◆ Requirement:
Print every line below. Match each one exactly.

··········

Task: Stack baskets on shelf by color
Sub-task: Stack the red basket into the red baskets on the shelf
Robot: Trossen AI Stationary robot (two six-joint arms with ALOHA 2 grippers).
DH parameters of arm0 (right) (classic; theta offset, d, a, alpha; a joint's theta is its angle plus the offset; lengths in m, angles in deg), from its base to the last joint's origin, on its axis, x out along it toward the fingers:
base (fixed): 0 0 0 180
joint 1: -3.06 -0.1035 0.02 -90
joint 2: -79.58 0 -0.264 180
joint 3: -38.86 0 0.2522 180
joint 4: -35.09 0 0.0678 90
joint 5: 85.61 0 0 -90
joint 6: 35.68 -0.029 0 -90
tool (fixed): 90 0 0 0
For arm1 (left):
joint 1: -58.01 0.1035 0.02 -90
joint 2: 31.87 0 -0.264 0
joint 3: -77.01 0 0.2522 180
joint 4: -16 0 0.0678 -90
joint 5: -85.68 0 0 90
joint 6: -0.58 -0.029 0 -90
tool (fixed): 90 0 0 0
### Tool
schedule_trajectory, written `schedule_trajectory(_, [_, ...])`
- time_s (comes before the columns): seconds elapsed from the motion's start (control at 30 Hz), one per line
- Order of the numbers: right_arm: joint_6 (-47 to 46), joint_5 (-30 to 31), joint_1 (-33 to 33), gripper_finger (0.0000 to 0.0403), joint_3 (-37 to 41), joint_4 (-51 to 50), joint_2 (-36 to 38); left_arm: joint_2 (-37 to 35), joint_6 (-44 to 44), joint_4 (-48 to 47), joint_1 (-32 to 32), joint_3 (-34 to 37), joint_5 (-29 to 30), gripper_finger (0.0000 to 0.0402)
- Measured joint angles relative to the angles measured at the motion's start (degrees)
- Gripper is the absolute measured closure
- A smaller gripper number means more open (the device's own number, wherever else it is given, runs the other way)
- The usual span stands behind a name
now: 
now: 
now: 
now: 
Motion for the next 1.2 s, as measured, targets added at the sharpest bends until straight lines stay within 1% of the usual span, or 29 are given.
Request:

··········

◆ Your response:
Task: Stack baskets on shelf by color
Sub-task: Stack the red basket into the red baskets on the shelf
Robot: Trossen AI Stationary robot (two six-joint arms with ALOHA 2 grippers).
DH parameters of arm0 (right) (classic; theta offset, d, a, alpha; a joint's theta is its angle plus the offset; lengths in m, angles in deg), from its base to the last joint's origin, on its axis, x out along it toward the fingers:
base (fixed): 0 0 0 180
joint 1: -3.06 -0.1035 0.02 -90
joint 2: -79.58 0 -0.264 180
joint 3: -38.86 0 0.2522 180
joint 4: -35.09 0 0.0678 90
joint 5: 85.61 0 0 -90
joint 6: 35.68 -0.029 0 -90
tool (fixed): 90 0 0 0
For arm1 (left):
joint 1: -58.01 0.1035 0.02 -90
joint 2: 31.87 0 -0.264 0
joint 3: -77.01 0 0.2522 180
joint 4: -16 0 0.0678 -90
joint 5: -85.68 0 0 90
joint 6: -0.58 -0.029 0 -90
tool (fixed): 90 0 0 0
### Tool
schedule_trajectory, written `schedule_trajectory(_, [_, ...])`
- time_s (comes before the columns): seconds elapsed from the motion's start (control at 30 Hz), one per line
- Order of the numbers: right_arm: joint_6 (-47 to 46), joint_5 (-30 to 31), joint_1 (-33 to 33), gripper_finger (0.0000 to 0.0403), joint_3 (-37 to 41), joint_4 (-51 to 50), joint_2 (-36 to 38); left_arm: joint_2 (-37 to 35), joint_6 (-44 to 44), joint_4 (-48 to 47), joint_1 (-32 to 32), joint_3 (-34 to 37), joint_5 (-29 to 30), gripper_finger (0.0000 to 0.0402)
- Measured joint angles relative to the angles measured at the motion's start (degrees)
- Gripper is the absolute measured closure
- A smaller gripper number means more open (the device's own number, wherever else it is given, runs the other way)
- The usual span stands behind a name
now: 
now: 
now: 
now: 
Motion for the next 1.2 s, as measured, targets added at the sharpest bends until straight lines stay within 1% of the usual span, or 29 are given.
Request:

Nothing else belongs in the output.